If your environment has sufficient memory but loading the model or making kNN queries crashes, that may be due to older versions of dependencies such as hnswlib or numpy. We recommend using either using the Docker container or Conda environment described below.

Note

A GPU is not necessary for most applications, but model training will require GPU resources.

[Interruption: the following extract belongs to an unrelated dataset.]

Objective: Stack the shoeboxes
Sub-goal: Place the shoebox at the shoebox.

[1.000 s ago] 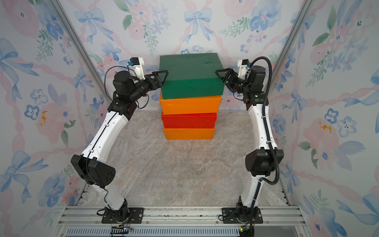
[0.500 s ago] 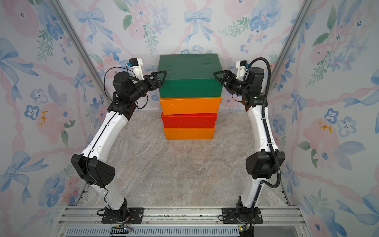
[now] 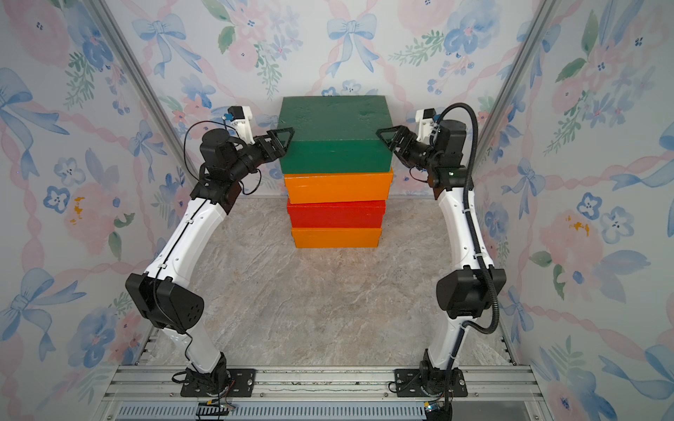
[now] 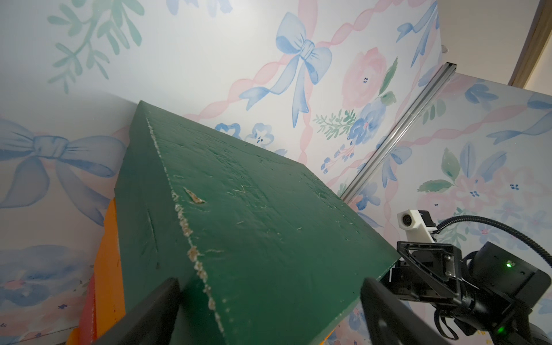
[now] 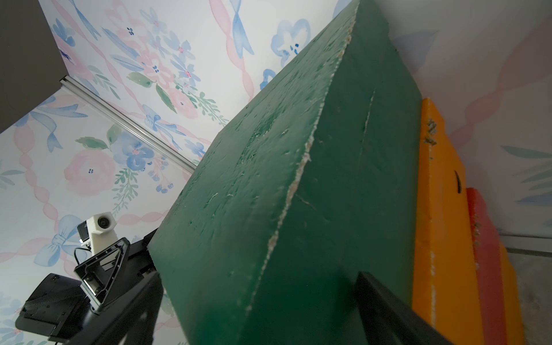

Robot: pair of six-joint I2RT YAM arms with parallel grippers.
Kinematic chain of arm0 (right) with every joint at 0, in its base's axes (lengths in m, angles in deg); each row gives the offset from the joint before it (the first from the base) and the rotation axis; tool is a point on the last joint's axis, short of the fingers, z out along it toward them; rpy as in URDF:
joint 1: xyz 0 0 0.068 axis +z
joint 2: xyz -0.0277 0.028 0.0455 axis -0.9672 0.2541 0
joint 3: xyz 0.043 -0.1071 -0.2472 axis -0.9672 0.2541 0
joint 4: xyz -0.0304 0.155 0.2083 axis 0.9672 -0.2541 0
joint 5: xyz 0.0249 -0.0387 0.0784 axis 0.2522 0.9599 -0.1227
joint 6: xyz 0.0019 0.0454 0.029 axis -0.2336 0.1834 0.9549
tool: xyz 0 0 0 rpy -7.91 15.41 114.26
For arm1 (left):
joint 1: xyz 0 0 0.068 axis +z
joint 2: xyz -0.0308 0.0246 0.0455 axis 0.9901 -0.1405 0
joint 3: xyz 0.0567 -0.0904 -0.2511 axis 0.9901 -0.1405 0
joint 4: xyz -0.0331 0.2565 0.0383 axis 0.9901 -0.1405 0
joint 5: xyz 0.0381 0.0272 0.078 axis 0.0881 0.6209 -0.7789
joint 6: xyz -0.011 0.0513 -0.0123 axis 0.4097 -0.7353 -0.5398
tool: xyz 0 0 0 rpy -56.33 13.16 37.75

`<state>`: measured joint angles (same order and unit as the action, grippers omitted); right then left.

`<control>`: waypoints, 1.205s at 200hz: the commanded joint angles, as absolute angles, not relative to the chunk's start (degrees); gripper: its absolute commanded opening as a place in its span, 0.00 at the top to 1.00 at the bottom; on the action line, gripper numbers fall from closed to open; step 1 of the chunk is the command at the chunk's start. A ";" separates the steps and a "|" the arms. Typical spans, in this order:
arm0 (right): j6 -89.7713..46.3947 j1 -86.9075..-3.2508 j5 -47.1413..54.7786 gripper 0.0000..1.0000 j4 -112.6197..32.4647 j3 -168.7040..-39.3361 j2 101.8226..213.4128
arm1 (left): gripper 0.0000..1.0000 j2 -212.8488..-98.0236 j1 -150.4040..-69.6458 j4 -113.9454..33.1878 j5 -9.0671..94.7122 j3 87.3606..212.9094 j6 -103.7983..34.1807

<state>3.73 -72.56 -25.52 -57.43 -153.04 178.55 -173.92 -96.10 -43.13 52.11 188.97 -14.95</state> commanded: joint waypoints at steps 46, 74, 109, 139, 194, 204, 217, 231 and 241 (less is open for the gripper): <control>4.31 -73.02 -27.27 0.00 -57.30 -154.79 178.17 | 0.03 -171.21 -96.44 -42.94 54.93 187.73 -15.20; 4.63 -73.54 -27.24 0.00 -57.38 -155.12 178.61 | 0.03 -170.80 -96.92 -42.92 54.63 187.38 -15.19; 4.62 -73.54 -27.58 0.00 -57.31 -154.56 178.45 | 0.03 -170.19 -96.96 -42.94 53.80 186.54 -15.73; 4.19 -73.71 -27.16 0.03 -57.51 -154.00 178.00 | 0.02 -169.97 -96.69 -42.97 52.90 186.37 -15.73; 4.27 -75.33 -25.62 0.03 -57.29 -151.77 177.05 | 0.02 -167.63 -94.05 -42.94 50.28 183.96 -15.29; 4.34 -75.45 -25.61 0.03 -57.02 -151.17 176.81 | 0.02 -167.33 -93.71 -42.92 50.32 183.57 -15.26; 4.92 -75.80 -25.34 0.03 -55.79 -149.47 176.06 | 0.02 -166.60 -93.21 -42.90 49.96 182.75 -15.33; 6.52 -76.47 -24.97 0.03 -52.53 -146.10 174.65 | 0.02 -165.73 -92.51 -42.92 49.62 181.58 -15.38; 7.77 -77.22 -24.89 0.03 -50.53 -143.61 173.75 | 0.02 -164.95 -92.09 -42.91 49.46 180.41 -15.35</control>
<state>5.55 -75.55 -25.79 -54.53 -148.37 177.20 -167.93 -92.97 -43.70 50.32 182.57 -14.93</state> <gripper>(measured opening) 0.970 0.979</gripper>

Downloading the pretrained models#

You can download the following pretrained models for use with SCimilarity from Zenodo: https://zenodo.org/records/10685499

Conda environment setup#

To install the SCimilarity API in a [Conda](https://docs.conda.io) environment we recommend this environment setup:

Download environment file

name: scimilarity
channels:
  - nvidia
  - pytorch
  - bioconda
  - conda-forge
dependencies:
  - python=3.10
  - ipykernel
  - ipython
  - ipywidgets
  - leidenalg
  - pip

Followed by installing the scimilarity package via pip, as above.

Using the SCimilarity Docker container#

A Docker container that includes the SCimilarity API is available from the GitHub Container Registry, which can be pulled via:

docker pull ghcr.io/genentech/scimilarity:latest

Models are not included in the Docker container and must be downloaded separately.

There are four preset bind points in the container:

  • /models

  • /data

  • /workspace

  • /scratch

We require binding /models to your local path storing SCimilarity models, /data to your repository of scRNA-seq data, and /workspace to your notebook path.

You can initiate a Jupyter Notebook session rooted in /workspace using the start-notebook command as follows:

docker run -it --platform linux/amd64 -p 8888:8888 \
    -v /path/to/workspace:/workspace \
    -v /path/to/data:/data \
    -v /path/to/models:/models \
    ghcr.io/genentech/scimilarity:latest start-notebook